Transcendent belief system
Dr. Lalich says that most religions have transcendent belief systems, but what makes a cult different is that they “have their way to get you there. It’s what I call the recipe for change. In order to be part of the group, you have to go through a transformational process.” I’ve heard thousands of sermons about how to be the “right kind of Christian.” It wasn’t enough to believe, you have to pray every day, read your Bible every day, tithe and give offerings, witness, and attend church faithfully. You also had to dress a certain way, talk a certain way, and act a certain way or it was widely believed that you weren’t a true Christian. It was belief plus a complete lifestyle change. If you didn’t conform to the lifestyle, you left the church. Once you left, you were dead to us.
Systems of control
I was told what to wear, where to go, where not to go, how to think, how to talk, and I was punished if I didn't obey. Families who would transgress against one of the beliefs of the church were kicked out. Families who had a “wayward child” disappeared overnight. When my parents left the church, someone started a rumor that my family left because my mom was in a mental institution. The problem, obviously, was us. People were always watching you and since the church was so big you had to be on your best behavior all the time in case someone from the church saw you. I know the former chairman of the deacons and he’s made more than one offhand comment to me about how my pastor has “fixers” who will “take care of things.”

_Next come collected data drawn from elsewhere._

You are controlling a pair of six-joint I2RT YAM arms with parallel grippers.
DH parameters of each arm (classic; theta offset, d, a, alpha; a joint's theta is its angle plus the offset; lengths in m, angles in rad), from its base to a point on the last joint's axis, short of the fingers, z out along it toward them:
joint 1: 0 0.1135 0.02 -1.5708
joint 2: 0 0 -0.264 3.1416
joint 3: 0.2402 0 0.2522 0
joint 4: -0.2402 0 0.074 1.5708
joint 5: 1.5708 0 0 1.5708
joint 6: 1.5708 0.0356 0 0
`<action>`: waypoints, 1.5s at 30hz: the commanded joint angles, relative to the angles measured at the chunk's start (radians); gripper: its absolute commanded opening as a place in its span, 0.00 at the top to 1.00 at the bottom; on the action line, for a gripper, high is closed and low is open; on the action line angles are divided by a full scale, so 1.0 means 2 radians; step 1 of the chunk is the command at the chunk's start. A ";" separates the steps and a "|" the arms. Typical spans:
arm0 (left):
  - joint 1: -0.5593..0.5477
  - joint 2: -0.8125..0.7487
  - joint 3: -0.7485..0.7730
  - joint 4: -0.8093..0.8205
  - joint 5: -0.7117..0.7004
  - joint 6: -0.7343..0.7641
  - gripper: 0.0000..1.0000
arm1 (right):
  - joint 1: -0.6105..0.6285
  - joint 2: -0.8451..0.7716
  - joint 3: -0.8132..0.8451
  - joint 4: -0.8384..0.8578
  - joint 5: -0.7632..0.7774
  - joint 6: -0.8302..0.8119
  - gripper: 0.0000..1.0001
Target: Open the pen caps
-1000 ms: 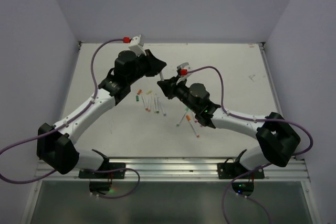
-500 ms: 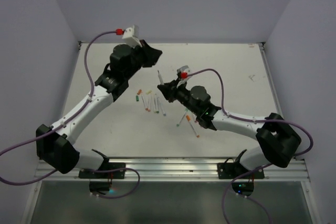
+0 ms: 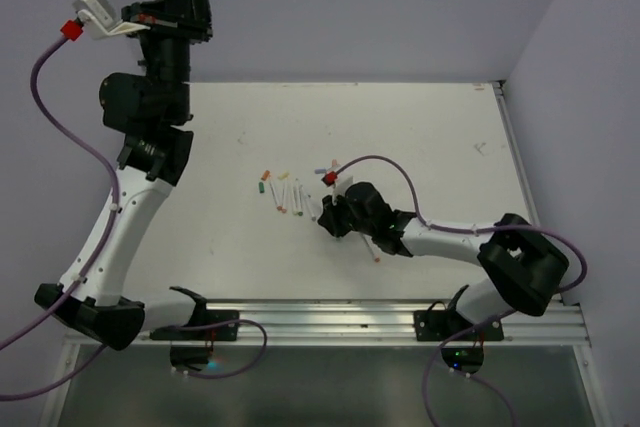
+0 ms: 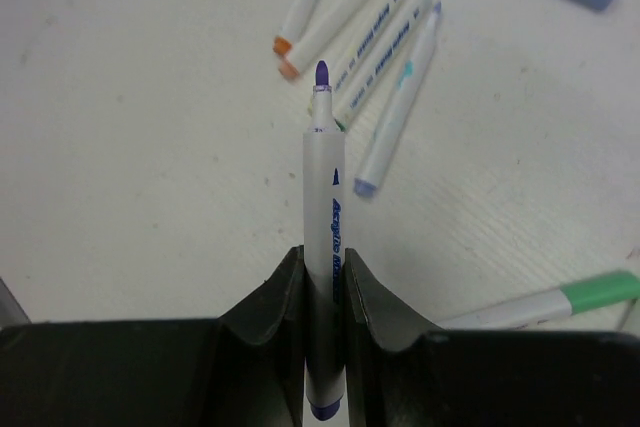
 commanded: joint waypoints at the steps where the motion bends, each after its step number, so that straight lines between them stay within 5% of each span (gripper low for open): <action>1: 0.005 -0.012 -0.036 -0.061 -0.012 0.024 1.00 | 0.001 -0.046 0.050 -0.011 0.004 -0.015 1.00; 10: 0.021 -0.060 -0.190 -0.184 0.067 0.012 1.00 | 0.001 0.002 0.120 -0.081 0.063 0.023 1.00; 22: 0.023 -0.095 -0.421 -0.185 0.166 -0.008 1.00 | -0.020 0.146 0.211 -0.146 0.104 0.090 1.00; 45: 0.023 0.025 -0.486 -0.094 0.198 -0.030 1.00 | -0.020 0.175 0.205 -0.112 0.083 0.113 0.61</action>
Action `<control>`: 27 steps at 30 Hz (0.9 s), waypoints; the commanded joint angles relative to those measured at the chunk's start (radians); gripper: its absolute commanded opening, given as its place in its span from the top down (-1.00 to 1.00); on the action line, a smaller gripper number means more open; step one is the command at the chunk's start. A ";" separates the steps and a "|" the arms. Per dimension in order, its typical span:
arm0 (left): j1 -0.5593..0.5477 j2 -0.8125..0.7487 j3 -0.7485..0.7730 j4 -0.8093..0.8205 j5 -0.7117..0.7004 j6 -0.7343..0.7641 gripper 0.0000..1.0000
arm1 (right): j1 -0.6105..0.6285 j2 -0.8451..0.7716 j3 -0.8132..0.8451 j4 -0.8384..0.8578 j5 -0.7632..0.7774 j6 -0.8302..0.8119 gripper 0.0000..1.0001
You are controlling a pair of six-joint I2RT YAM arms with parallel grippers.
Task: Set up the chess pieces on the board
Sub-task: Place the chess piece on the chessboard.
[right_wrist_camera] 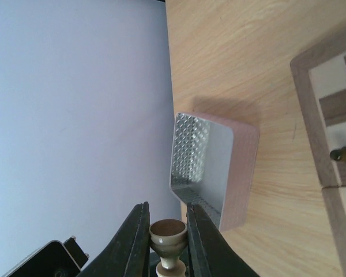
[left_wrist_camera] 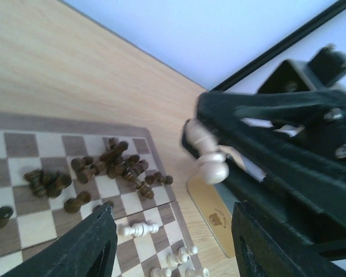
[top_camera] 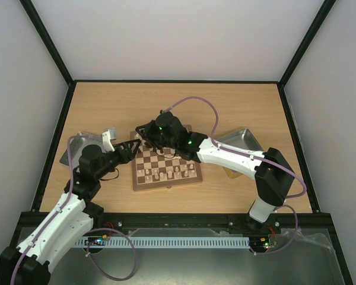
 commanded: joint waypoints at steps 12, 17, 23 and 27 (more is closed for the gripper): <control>-0.003 0.013 -0.005 0.183 0.008 0.052 0.19 | -0.008 -0.020 -0.093 0.154 -0.123 0.204 0.73; -0.005 0.019 -0.020 0.189 0.020 0.050 0.29 | -0.017 -0.034 -0.153 0.246 -0.135 0.290 0.76; -0.005 0.017 -0.027 0.166 0.024 0.050 0.45 | -0.025 -0.038 -0.164 0.277 -0.133 0.314 0.80; -0.005 0.018 -0.042 0.152 0.037 0.043 0.34 | -0.032 -0.041 -0.168 0.281 -0.119 0.310 0.76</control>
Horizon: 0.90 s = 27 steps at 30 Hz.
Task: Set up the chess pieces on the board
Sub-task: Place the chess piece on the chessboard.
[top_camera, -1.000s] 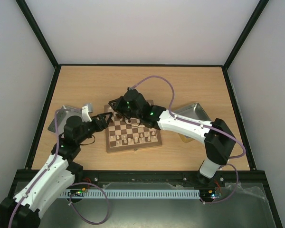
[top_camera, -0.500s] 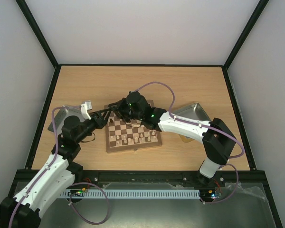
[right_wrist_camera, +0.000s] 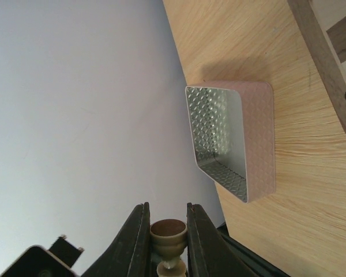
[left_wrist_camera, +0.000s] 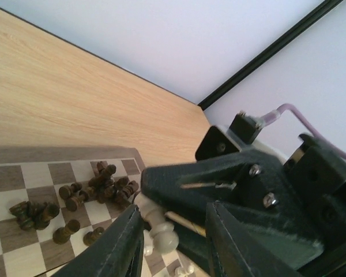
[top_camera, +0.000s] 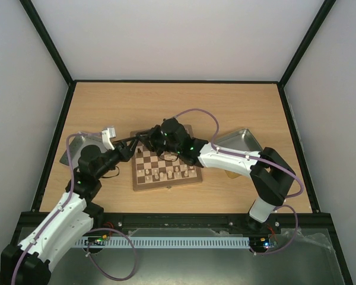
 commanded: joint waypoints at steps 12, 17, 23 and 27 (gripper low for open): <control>-0.003 0.027 -0.021 0.049 0.035 0.028 0.34 | -0.014 -0.044 -0.025 0.092 -0.018 0.032 0.77; -0.003 0.053 0.002 0.077 0.024 0.055 0.33 | -0.013 -0.050 -0.032 0.092 -0.038 0.030 0.77; -0.003 0.040 0.006 0.081 0.002 0.068 0.42 | -0.013 -0.057 -0.049 0.076 -0.040 0.014 0.77; -0.003 0.042 0.003 0.078 0.007 0.070 0.52 | -0.014 -0.056 -0.054 0.087 -0.048 0.012 0.78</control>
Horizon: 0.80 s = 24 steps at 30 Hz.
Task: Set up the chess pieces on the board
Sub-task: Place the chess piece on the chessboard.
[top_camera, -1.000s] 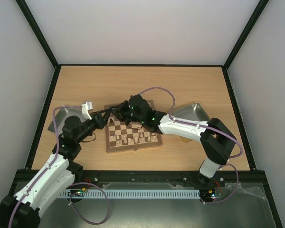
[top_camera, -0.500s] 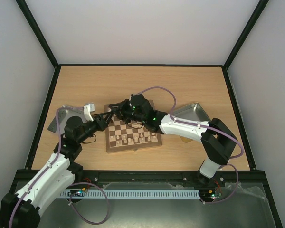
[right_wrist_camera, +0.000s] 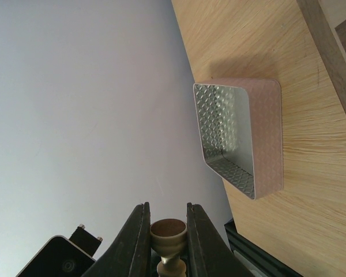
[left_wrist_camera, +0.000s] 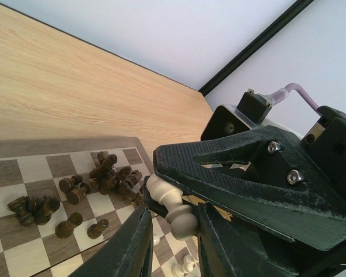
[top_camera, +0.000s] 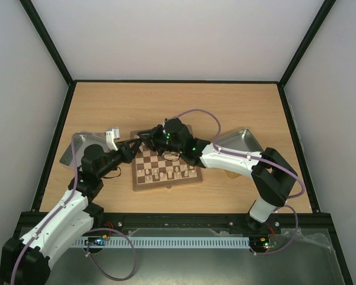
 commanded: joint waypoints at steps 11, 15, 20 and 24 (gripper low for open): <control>-0.002 0.021 0.092 -0.110 -0.052 0.035 0.92 | -0.001 -0.062 -0.004 -0.022 0.020 -0.075 0.63; -0.003 0.055 0.173 -0.302 -0.038 0.067 0.95 | -0.002 -0.108 -0.018 -0.088 0.131 -0.152 0.36; -0.002 0.142 0.314 -0.606 0.031 0.136 0.94 | -0.018 -0.215 -0.080 -0.198 0.354 -0.254 0.04; -0.007 0.275 0.431 -0.808 0.083 0.177 0.90 | -0.029 -0.335 -0.148 -0.301 0.558 -0.341 0.01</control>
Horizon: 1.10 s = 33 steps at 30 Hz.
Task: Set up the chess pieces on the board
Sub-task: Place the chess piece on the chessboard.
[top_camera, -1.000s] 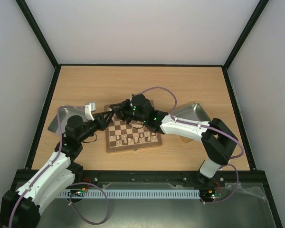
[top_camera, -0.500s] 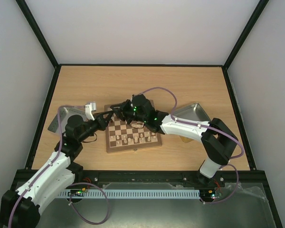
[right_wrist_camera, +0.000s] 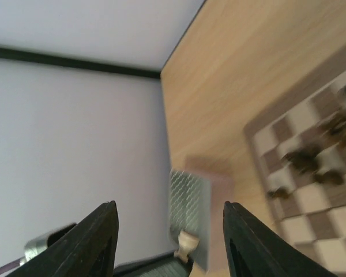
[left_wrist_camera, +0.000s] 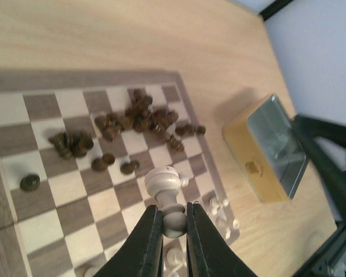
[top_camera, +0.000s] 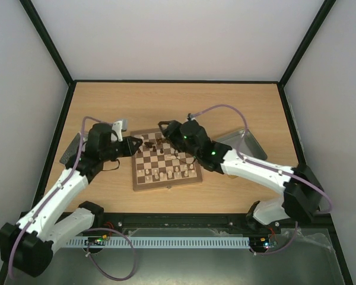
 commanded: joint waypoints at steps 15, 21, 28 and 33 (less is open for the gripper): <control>-0.254 0.630 0.440 -0.567 0.001 0.109 0.92 | -0.023 -0.444 -0.320 -0.296 0.528 -0.243 -0.04; -0.313 0.806 0.580 -0.664 -0.012 0.112 0.87 | -0.022 -0.514 -0.357 -0.313 0.576 -0.275 -0.04; -0.315 0.924 0.678 -0.741 -0.049 0.124 0.87 | -0.023 -0.584 -0.402 -0.323 0.617 -0.280 -0.05; -0.315 0.964 0.699 -0.778 -0.064 0.138 0.87 | -0.023 -0.607 -0.422 -0.325 0.637 -0.280 -0.06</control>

The evidence is pretty damning. I’ve tried over the years to find people who went to this church and attended the Bible college affiliated with it and no one will talk to me. I’ve had several people who will talk, but not on the record. Everyone is afraid to speak out against this man and this ministry.

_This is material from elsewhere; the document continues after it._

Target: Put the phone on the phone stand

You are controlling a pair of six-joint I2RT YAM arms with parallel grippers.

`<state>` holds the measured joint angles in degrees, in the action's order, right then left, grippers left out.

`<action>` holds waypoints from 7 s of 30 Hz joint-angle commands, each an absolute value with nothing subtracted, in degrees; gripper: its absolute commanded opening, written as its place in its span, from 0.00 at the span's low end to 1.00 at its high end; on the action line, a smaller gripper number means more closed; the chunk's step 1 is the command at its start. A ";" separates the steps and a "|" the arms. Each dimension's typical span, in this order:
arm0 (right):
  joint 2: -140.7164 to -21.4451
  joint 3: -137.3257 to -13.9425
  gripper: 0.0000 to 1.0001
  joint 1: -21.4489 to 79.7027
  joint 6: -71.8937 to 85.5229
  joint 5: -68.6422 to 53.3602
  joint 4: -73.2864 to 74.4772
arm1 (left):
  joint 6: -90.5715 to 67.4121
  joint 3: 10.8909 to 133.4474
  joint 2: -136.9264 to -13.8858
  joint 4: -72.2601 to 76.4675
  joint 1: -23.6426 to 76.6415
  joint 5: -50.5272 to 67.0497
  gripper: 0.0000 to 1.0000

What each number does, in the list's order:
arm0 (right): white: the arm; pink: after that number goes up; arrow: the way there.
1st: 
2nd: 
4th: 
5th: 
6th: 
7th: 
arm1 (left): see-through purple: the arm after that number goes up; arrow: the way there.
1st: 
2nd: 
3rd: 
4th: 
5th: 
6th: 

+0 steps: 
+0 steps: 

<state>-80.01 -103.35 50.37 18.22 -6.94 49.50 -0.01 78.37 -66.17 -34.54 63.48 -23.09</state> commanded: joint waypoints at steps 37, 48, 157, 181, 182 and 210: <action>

It took being emotionally and physically abused by "good Christian preacher boys" for me to start asking questions. It took watching my pastor silence one of my Bible college classmates for asking a legitimate question for me to start wondering if I was in the right place. It took thinking that it would be easier to drive my car into a telephone pole than to find a way to escape.
It’s easy to look at “fundies” and laugh. It’s easy to make fun of their lifestyle and beliefs. It makes us feel better about ourselves. As Zoë Heller so eloquently said in a recent New Yorker essay, “We harbor a general sense of superiority to those who are taken in by cults.” It’s easy to make fun of some thing when you’re on the outside, because it’s not the water you live in. But for those of us who grew up inside of it, we didn’t know any better. We knew people laughed at us. We just thought it was persecution. Really.
I wish, instead of laughing, someone would have told me the truth. I wish, instead of glorifying this way of life on a popular TLC show, someone would have sounded the alarm. I’m glad someone finally is. And I’m glad I found a way out.